[The task] Scan the listing below. Return every line containing the string "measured".

[Recorded data]
━━━━━━━━

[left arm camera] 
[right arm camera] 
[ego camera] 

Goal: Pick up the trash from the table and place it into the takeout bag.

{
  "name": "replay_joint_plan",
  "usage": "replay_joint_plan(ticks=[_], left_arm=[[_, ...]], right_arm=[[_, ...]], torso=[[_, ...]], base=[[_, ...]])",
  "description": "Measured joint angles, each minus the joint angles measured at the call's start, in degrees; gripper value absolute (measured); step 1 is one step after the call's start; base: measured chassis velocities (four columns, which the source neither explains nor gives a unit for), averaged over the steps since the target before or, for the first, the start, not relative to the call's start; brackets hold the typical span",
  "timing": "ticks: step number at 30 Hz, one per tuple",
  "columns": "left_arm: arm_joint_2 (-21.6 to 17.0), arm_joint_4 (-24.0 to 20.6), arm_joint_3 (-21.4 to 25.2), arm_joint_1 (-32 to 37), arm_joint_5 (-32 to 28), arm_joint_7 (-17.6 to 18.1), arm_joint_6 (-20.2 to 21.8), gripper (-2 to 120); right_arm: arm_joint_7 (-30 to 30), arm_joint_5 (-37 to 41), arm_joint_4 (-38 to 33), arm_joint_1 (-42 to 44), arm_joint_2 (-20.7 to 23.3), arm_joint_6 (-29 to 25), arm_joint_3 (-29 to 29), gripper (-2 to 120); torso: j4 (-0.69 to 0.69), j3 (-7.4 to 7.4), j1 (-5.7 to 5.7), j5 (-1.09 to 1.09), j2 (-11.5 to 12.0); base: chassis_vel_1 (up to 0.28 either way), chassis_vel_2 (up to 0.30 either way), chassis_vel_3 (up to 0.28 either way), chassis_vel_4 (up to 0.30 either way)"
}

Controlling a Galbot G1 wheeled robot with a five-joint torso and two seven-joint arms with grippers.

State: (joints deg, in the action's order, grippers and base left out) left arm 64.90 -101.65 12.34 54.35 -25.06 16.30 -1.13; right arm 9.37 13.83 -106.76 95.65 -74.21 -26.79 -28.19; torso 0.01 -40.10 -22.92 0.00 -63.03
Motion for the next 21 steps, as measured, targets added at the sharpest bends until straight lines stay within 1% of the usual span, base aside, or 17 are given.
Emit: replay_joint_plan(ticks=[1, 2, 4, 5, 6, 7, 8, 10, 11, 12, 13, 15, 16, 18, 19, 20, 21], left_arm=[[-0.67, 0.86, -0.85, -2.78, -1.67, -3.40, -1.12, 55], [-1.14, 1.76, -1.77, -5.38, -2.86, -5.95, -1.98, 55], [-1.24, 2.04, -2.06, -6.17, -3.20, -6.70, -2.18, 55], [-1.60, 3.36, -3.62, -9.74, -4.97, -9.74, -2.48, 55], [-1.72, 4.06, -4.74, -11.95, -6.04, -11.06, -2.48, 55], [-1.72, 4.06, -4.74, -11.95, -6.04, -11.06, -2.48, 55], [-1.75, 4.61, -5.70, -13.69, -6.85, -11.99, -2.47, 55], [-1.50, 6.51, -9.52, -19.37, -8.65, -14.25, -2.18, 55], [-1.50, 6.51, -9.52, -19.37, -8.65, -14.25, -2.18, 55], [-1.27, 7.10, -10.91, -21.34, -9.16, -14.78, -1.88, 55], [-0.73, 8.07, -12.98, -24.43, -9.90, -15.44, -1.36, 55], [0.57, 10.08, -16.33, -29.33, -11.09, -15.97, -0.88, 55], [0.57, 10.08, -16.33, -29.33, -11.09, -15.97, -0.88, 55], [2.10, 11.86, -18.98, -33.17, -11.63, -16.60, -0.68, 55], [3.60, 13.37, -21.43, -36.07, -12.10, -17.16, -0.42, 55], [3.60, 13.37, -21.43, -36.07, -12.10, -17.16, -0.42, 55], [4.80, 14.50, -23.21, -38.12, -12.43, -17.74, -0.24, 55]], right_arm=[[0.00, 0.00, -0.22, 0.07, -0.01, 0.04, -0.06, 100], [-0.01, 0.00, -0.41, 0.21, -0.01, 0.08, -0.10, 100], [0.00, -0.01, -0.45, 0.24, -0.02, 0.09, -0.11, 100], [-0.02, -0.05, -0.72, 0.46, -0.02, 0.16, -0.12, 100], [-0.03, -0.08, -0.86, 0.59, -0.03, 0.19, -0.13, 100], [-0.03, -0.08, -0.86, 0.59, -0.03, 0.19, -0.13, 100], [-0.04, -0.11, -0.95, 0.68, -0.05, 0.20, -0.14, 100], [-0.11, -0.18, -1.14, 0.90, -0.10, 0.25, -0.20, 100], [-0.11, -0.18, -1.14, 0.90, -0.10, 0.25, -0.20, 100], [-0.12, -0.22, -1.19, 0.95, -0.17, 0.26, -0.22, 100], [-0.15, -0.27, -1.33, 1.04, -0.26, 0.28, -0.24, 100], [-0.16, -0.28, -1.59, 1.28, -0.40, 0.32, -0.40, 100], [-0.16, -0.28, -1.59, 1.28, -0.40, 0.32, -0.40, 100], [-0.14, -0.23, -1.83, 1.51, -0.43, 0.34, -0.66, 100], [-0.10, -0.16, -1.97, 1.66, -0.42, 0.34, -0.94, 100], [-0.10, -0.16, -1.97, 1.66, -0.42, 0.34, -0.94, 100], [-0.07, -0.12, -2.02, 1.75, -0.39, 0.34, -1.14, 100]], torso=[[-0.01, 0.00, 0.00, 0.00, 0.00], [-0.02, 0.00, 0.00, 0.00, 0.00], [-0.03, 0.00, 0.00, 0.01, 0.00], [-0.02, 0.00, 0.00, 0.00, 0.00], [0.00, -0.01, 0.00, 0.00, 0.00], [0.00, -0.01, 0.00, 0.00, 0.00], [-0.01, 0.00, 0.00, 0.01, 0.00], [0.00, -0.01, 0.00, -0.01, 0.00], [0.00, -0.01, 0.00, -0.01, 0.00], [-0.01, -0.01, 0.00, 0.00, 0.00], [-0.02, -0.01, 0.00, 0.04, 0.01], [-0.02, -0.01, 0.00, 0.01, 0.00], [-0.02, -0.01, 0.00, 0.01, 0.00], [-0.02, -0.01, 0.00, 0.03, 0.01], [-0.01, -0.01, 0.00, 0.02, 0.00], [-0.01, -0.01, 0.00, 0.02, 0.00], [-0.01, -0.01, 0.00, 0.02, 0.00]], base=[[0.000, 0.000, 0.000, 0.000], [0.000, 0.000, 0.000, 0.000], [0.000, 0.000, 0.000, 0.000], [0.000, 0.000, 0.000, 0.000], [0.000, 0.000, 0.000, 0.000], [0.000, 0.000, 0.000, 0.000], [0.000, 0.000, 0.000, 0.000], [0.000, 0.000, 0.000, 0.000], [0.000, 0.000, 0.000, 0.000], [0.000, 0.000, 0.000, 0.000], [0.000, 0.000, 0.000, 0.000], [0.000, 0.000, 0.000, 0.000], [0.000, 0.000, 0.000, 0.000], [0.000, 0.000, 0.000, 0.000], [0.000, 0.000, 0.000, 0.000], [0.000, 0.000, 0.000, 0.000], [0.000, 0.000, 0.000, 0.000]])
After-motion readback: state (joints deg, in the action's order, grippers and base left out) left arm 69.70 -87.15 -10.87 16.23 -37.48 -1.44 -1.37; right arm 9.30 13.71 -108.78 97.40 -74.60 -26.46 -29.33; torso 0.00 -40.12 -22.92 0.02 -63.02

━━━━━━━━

[Result for this task]
  "description": "Measured joint angles, each minus the joint angles measured at the call's start, in degrees; gripper value absolute (measured); step 1 is one step after the call's start; base: measured chassis velocities (four columns, which the source neither explains nor gives a unit for), averaged over the steps since the target before or, for the first, the start, not relative to the call's start; brackets hold the typical span",
Motion for the next 21 steps, as measured, targets added at the sharpest bends until straight lines stay within 1% of the usual span, base aside, or 17 are given.

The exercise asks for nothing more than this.